## [Task statement]
Leave out the pictures, and retype the remaining data exactly.

[[ Available data, beginning ]]

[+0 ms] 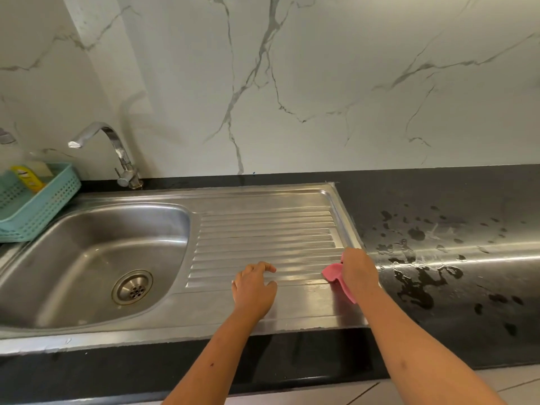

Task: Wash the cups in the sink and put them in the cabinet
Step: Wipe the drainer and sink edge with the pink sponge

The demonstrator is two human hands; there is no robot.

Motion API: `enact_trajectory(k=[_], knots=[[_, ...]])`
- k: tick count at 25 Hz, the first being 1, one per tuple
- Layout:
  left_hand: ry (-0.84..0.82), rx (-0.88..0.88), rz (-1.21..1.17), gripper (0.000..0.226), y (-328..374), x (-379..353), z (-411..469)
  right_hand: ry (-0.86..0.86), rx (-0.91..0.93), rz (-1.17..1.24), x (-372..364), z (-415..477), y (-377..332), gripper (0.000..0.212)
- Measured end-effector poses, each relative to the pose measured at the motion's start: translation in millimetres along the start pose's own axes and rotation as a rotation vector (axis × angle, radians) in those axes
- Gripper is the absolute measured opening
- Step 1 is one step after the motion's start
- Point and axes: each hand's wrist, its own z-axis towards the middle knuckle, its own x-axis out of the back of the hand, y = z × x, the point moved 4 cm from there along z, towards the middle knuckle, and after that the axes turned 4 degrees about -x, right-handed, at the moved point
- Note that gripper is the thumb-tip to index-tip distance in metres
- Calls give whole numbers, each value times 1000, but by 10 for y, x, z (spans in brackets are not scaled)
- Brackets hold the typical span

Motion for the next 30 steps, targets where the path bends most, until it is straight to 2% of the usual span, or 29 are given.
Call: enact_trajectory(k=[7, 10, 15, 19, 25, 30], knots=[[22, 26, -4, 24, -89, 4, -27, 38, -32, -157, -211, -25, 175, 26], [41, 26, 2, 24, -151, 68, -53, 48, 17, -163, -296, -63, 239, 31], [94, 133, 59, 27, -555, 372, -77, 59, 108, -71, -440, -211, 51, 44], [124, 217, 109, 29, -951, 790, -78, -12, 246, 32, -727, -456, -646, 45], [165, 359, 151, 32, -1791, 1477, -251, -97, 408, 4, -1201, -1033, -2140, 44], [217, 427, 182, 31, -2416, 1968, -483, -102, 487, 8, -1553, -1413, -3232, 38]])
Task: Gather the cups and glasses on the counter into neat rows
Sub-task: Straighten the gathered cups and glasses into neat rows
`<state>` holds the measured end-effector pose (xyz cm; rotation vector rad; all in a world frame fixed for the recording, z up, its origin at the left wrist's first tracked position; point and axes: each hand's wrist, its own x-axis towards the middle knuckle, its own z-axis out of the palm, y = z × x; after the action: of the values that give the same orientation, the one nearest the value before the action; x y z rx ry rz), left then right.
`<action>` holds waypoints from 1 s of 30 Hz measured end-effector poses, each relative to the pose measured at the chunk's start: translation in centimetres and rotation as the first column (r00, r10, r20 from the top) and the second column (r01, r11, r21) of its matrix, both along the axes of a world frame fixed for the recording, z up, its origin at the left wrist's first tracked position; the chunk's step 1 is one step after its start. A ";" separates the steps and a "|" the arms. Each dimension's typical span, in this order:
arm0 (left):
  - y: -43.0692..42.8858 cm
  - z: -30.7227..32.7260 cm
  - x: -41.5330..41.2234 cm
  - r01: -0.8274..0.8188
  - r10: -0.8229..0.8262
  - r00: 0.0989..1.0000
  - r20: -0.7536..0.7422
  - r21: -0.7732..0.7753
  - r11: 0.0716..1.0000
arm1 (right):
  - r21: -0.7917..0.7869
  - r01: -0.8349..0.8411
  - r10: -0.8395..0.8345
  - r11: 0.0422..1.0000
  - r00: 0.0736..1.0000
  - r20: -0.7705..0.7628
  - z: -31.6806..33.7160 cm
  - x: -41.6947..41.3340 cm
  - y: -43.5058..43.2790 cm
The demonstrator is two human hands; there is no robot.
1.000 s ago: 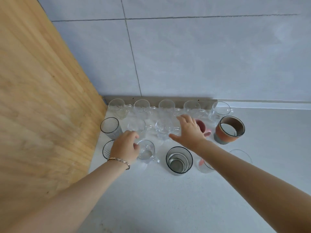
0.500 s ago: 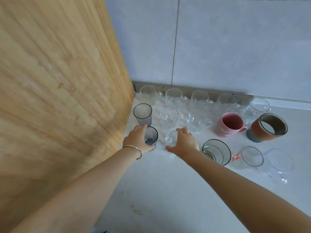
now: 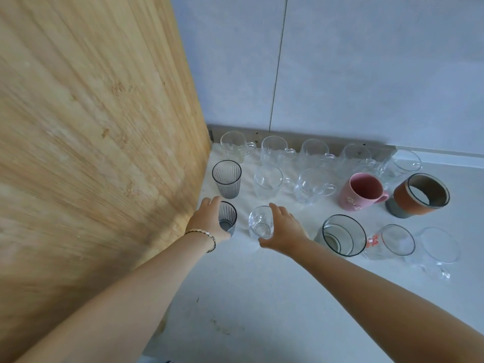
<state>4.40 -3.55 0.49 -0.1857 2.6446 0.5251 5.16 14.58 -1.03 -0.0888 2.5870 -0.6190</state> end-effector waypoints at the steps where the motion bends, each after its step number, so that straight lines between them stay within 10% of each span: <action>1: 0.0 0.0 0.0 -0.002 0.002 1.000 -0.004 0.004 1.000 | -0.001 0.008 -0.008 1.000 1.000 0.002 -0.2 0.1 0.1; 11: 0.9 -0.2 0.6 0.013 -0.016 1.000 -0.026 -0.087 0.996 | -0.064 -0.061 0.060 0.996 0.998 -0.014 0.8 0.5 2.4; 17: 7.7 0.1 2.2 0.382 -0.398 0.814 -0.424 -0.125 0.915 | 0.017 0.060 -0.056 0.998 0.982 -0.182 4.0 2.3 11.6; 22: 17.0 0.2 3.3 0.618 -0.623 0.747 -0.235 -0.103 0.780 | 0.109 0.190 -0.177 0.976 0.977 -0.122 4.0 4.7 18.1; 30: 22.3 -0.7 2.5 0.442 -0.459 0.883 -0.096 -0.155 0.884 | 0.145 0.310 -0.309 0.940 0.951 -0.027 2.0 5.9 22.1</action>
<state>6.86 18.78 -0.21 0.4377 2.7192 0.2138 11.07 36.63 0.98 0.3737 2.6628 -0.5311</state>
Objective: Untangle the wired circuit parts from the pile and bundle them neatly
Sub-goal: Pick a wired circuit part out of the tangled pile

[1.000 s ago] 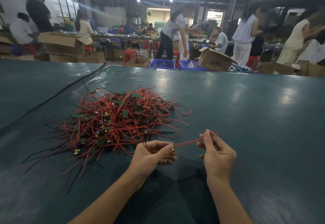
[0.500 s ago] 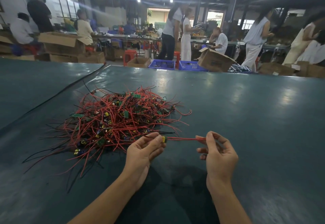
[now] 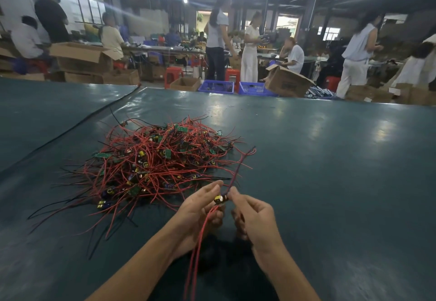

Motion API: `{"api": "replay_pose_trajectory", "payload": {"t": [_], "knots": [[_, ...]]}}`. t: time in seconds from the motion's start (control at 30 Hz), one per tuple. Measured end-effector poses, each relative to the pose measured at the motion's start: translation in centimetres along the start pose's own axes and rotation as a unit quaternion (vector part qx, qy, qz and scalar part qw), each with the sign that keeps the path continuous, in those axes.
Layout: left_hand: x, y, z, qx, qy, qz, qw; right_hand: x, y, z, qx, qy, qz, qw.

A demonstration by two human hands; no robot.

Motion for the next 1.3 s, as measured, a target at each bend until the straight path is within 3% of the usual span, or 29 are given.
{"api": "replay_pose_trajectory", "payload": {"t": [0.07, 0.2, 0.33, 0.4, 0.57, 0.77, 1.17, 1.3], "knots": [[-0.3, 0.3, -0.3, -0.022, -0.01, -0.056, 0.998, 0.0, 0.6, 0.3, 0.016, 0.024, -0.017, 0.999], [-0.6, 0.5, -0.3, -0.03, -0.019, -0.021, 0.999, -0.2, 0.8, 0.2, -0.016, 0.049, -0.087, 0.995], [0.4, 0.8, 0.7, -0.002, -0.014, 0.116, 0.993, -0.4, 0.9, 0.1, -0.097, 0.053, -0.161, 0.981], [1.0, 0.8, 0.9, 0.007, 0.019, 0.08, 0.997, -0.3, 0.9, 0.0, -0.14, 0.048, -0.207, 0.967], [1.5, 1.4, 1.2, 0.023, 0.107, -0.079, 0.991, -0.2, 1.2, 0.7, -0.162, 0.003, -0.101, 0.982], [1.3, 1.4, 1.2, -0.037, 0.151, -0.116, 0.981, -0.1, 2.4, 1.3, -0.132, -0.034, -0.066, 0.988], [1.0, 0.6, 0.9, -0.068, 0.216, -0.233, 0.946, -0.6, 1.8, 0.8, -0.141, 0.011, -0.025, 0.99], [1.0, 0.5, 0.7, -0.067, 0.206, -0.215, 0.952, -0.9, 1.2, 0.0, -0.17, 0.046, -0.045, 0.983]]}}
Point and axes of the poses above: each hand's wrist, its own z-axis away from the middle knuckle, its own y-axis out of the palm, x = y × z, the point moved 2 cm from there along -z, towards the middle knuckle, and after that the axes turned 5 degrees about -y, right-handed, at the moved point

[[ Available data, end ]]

## [Your response]
[+0 ms] 

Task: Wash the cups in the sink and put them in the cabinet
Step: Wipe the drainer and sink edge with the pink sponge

The demonstrator is two human hands; there is no robot.

Motion API: `enact_trajectory(k=[_], knots=[[_, ...]])`
- k: tick count at 25 Hz, the first being 1, one per tuple
- Layout:
  left_hand: ry (-0.84..0.82), rx (-0.88..0.88), rz (-1.21..1.17), gripper (0.000..0.226), y (-328..374), x (-379..353), z (-411..469)
  right_hand: ry (-0.86..0.86), rx (-0.91..0.93), rz (-1.17..1.24), x (-372..364), z (-415..477), y (-377..332), gripper (0.000..0.212)
- Measured end-effector poses, each relative to the pose measured at the motion's start: translation in millimetres along the start pose's own axes and rotation as a rotation vector (axis × angle, radians) in those axes
- Gripper is the absolute measured opening
- Step 1 is one step after the motion's start
- Point and axes: each hand's wrist, its own z-axis towards the middle knuckle, its own x-axis out of the back of the hand, y = z × x, the point moved 4 cm from there along z, towards the middle knuckle, and after that the axes turned 4 degrees about -x, right-handed, at the moved point
- Note that gripper is the thumb-tip to index-tip distance in metres
- Calls give whole numbers, each value times 1000, but by 10 for y, x, z (spans in brackets are not scaled)
- Brackets hold the typical span

Motion for the next 30 steps, targets where the path bends most, until it is straight to 2% of the usual span, or 29 are given.
Call: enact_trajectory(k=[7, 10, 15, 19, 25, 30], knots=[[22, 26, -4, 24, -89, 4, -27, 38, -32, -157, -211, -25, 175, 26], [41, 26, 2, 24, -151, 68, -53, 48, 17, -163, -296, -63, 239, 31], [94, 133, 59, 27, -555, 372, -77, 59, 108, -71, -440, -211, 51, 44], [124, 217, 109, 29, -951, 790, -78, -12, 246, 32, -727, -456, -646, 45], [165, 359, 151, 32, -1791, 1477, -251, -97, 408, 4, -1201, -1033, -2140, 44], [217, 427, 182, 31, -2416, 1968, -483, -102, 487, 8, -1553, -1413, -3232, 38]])
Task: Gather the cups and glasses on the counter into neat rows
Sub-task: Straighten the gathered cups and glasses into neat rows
`<state>` holds the measured end-effector pose (xyz cm; rotation vector rad; all in a world frame fixed for the recording, z up, its origin at the left wrist's first tracked position; point and axes: each hand's wrist, its own x-axis towards the middle knuckle, its own z-axis out of the palm, y = z × x; after the action: of the values that give the same orientation, the one nearest the value before the action; x y z rx ry rz), left then right.
`<action>` holds waypoints from 1 s of 30 Hz measured end-effector poses, each relative to the pose measured at the chunk's start: translation in centimetres and rotation as the first column (r00, r10, r20 from the top) and the second column (r01, r11, r21) of its matrix, both along the axes of a world frame fixed for the recording, z up, its origin at the left wrist's first tracked position; the chunk's step 1 is one step after its start. A ";" separates the steps and a "|" the arms. Each dimension's typical span, in this order:
arm0 (left):
  - y: -43.0692..42.8858 cm
  - z: -30.7227..32.7260 cm
  - x: -41.5330..41.2234 cm
  - r01: -0.8274..0.8188
  - r10: -0.8229..0.8262
  - r00: 0.0989..1.0000
  - r20: -0.7536..0.7422
  - r21: -0.7732..0.7753
  - r11: 0.0716..1.0000
arm1 (right):
  - r21: -0.7917..0.7869
  - r01: -0.8349..0.8411
  - r10: -0.8395..0.8345
  - r11: 0.0422..1.0000
  - r00: 0.0736..1.0000
  - r20: -0.7705..0.7628
  - z: -31.6806..33.7160 cm
  - x: -41.6947..41.3340 cm
  - y: -43.5058..43.2790 cm
The demonstrator is two human hands; there is no robot.
1.000 s ago: 
0.500 s ago: 
now: 
<state>4.40 -3.55 0.49 -0.1857 2.6446 0.5251 5.16 14.58 -1.03 -0.0888 2.5870 -0.6190</state> end-effector waypoints at the steps where the motion bends, each after its step number, so that straight lines between them stay within 10% of each span: <action>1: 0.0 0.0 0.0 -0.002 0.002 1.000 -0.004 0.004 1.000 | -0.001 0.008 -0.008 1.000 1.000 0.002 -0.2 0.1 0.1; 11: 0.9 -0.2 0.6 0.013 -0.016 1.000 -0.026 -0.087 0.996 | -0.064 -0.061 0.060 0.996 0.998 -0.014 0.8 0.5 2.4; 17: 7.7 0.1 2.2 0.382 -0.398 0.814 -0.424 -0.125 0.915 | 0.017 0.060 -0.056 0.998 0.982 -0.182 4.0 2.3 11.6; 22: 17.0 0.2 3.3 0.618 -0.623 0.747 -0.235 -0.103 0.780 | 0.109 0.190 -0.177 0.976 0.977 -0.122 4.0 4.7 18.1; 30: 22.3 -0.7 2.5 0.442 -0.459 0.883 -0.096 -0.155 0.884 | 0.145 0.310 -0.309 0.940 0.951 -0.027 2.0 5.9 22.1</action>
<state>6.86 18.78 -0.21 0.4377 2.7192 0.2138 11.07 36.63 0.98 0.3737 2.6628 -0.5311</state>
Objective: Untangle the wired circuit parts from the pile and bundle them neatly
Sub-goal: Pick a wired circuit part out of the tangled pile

[1.000 s ago] 
[0.500 s ago] 
[now] 

Motion API: `{"api": "replay_pose_trajectory", "payload": {"t": [_], "knots": [[_, ...]]}}`. t: time in seconds from the motion's start (control at 30 Hz), one per tuple. Measured end-effector poses, each relative to the pose measured at the motion's start: translation in centimetres along the start pose's own axes and rotation as a unit quaternion (vector part qx, qy, qz and scalar part qw), each with the sign that keeps the path continuous, in those axes.
Layout: left_hand: x, y, z, qx, qy, qz, qw; right_hand: x, y, z, qx, qy, qz, qw.

A demonstration by two human hands; no robot.

Motion for the next 1.3 s, as measured, a target at each bend until the straight path is within 3% of the usual span, or 29 are given.
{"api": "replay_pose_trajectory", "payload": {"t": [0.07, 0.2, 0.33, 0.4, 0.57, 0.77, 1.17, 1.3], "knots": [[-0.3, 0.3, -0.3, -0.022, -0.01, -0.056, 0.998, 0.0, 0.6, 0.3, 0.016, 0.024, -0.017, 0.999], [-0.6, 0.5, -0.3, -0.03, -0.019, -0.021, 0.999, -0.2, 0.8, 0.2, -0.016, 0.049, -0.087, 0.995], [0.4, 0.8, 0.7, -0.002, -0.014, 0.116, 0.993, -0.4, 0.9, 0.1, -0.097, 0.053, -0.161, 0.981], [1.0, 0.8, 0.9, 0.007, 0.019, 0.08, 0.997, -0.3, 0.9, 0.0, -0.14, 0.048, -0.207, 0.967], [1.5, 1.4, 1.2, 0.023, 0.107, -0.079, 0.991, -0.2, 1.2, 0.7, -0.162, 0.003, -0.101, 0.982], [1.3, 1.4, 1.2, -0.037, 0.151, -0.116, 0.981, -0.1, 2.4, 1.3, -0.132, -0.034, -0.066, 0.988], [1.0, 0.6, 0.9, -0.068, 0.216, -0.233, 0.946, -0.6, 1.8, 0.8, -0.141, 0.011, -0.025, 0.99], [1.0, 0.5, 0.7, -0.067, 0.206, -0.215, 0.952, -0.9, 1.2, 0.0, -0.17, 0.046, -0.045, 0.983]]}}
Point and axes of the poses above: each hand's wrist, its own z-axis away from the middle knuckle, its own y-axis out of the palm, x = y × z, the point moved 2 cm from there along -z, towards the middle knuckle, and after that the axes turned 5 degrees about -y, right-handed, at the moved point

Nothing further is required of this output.